Record excerpts:
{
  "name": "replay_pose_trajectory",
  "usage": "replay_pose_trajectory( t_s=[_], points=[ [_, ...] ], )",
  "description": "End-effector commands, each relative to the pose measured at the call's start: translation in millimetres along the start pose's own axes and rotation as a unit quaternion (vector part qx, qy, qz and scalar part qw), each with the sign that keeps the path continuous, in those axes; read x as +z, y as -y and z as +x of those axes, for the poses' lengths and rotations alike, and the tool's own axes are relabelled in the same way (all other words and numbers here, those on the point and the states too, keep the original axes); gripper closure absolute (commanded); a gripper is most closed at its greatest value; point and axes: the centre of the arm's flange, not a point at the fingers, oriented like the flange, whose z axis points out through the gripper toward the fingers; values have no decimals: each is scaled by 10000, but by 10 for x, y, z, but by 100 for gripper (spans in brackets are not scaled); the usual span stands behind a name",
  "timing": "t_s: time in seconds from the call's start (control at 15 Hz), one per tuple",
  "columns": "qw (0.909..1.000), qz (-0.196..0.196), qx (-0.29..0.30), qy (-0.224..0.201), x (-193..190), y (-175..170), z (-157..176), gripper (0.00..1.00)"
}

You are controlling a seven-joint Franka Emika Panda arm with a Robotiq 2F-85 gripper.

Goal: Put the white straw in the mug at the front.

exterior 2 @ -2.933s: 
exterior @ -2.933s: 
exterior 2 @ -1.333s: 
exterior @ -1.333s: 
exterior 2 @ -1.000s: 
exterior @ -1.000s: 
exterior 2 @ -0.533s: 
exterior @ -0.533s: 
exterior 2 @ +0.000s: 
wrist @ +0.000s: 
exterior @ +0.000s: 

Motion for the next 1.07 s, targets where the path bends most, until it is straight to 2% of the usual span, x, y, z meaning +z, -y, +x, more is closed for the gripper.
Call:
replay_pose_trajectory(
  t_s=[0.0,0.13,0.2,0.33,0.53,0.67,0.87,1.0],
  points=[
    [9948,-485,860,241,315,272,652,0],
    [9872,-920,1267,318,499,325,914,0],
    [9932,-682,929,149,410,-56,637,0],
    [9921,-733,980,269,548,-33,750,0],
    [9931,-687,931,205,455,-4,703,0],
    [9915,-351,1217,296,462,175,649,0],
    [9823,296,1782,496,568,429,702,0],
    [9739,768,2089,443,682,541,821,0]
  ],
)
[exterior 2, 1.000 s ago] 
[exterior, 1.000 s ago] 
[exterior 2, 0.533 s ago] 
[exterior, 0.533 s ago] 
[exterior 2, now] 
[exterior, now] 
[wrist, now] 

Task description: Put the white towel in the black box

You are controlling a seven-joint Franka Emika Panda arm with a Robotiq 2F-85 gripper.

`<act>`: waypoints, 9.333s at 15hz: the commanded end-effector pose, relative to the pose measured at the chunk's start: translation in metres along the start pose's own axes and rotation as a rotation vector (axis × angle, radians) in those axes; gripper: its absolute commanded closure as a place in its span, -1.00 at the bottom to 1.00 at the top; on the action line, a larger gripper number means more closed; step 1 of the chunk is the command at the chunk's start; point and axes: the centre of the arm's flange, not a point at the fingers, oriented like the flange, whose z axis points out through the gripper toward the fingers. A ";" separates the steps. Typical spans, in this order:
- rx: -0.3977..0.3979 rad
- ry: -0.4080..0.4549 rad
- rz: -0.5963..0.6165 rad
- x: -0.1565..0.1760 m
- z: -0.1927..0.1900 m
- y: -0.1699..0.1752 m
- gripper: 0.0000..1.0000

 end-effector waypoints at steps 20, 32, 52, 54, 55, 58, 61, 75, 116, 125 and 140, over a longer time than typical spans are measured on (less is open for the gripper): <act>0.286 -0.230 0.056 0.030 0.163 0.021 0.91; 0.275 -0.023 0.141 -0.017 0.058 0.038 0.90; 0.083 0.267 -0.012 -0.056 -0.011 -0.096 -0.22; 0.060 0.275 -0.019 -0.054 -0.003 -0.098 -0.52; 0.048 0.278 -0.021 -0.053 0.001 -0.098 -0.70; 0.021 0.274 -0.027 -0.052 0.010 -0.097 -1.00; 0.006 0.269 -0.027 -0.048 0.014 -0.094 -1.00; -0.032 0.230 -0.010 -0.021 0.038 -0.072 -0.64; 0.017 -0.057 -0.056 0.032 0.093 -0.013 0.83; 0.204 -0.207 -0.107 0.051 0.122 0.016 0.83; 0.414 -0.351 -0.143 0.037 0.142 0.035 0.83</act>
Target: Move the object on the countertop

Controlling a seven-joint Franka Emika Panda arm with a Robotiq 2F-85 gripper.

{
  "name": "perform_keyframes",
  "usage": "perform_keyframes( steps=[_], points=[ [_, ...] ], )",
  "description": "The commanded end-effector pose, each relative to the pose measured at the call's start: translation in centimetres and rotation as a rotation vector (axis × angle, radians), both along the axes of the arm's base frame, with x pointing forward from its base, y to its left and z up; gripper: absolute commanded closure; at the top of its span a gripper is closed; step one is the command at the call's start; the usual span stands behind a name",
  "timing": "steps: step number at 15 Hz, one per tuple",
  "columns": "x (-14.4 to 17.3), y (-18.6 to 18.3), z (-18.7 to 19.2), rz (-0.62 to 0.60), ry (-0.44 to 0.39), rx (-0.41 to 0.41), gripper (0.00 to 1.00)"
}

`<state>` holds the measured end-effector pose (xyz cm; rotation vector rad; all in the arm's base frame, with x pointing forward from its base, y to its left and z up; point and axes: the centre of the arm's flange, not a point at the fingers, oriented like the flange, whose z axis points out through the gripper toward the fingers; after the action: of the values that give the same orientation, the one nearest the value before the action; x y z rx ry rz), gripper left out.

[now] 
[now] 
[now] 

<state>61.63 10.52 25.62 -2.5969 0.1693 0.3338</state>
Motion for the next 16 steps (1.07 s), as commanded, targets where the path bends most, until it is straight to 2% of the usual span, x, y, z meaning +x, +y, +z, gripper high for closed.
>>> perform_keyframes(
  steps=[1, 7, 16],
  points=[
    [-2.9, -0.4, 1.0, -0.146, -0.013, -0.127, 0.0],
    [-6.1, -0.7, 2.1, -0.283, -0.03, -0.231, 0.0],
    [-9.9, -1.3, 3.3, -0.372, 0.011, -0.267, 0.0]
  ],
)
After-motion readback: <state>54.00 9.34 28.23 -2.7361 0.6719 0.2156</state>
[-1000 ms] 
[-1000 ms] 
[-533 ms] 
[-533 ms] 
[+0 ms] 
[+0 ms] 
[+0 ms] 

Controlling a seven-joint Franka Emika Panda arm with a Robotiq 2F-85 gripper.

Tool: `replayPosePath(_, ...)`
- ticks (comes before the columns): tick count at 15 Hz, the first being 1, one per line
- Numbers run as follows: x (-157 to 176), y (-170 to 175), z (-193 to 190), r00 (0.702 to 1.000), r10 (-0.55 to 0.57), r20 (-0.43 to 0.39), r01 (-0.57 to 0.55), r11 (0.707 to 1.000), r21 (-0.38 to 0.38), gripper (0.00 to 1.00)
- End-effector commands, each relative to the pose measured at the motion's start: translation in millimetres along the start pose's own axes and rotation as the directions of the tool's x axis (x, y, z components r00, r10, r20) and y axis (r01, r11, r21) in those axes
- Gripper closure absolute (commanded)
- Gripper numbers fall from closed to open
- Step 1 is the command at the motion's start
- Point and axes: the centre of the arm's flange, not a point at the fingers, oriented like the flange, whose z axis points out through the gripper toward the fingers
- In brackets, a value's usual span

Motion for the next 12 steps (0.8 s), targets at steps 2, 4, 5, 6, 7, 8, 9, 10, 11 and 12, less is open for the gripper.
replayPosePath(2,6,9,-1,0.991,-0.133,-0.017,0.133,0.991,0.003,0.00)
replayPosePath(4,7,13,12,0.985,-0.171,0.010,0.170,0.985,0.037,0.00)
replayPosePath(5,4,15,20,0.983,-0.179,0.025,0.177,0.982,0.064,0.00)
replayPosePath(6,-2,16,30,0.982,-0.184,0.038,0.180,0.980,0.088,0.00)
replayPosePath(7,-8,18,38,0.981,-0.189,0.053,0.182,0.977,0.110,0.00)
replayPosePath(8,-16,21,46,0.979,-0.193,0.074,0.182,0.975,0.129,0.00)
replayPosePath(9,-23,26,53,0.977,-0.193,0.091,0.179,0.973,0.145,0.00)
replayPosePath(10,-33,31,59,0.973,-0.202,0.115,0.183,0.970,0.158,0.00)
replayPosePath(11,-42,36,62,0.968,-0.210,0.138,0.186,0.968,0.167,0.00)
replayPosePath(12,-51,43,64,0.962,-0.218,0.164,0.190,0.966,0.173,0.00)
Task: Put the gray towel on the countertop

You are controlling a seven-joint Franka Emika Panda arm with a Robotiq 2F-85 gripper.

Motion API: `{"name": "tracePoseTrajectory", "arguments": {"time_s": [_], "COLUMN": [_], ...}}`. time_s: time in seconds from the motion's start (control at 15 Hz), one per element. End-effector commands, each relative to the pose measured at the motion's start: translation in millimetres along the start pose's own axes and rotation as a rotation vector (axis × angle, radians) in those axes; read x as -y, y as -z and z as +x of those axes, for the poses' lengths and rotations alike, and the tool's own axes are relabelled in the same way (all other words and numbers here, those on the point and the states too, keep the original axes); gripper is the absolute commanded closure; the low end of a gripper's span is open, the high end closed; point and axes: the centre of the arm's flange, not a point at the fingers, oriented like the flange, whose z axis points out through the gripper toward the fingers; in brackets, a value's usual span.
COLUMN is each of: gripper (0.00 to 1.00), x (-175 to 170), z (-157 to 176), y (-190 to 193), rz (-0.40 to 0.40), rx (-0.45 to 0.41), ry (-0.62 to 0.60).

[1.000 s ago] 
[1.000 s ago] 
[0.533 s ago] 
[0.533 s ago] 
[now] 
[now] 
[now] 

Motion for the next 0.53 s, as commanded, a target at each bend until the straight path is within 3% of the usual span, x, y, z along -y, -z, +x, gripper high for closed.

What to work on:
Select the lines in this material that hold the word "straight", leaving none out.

Response below:
Motion for the next 1.07 s, targets where the path bends most, until it is straight to 2% of the usual span, x, y, z meaning +z, -y, +x, more is closed for the gripper.
Motion for the next 16 steps (1.07 s), as commanded, targets where the path bends most, until it is straight to 2% of the usual span, x, y, z meaning +x, +y, +z, gripper high for closed.
Motion for the next 0.53 s, as commanded, a target at each bend until the straight path is within 3% of the usual span, x, y, z along -y, -z, +x, gripper high for closed.

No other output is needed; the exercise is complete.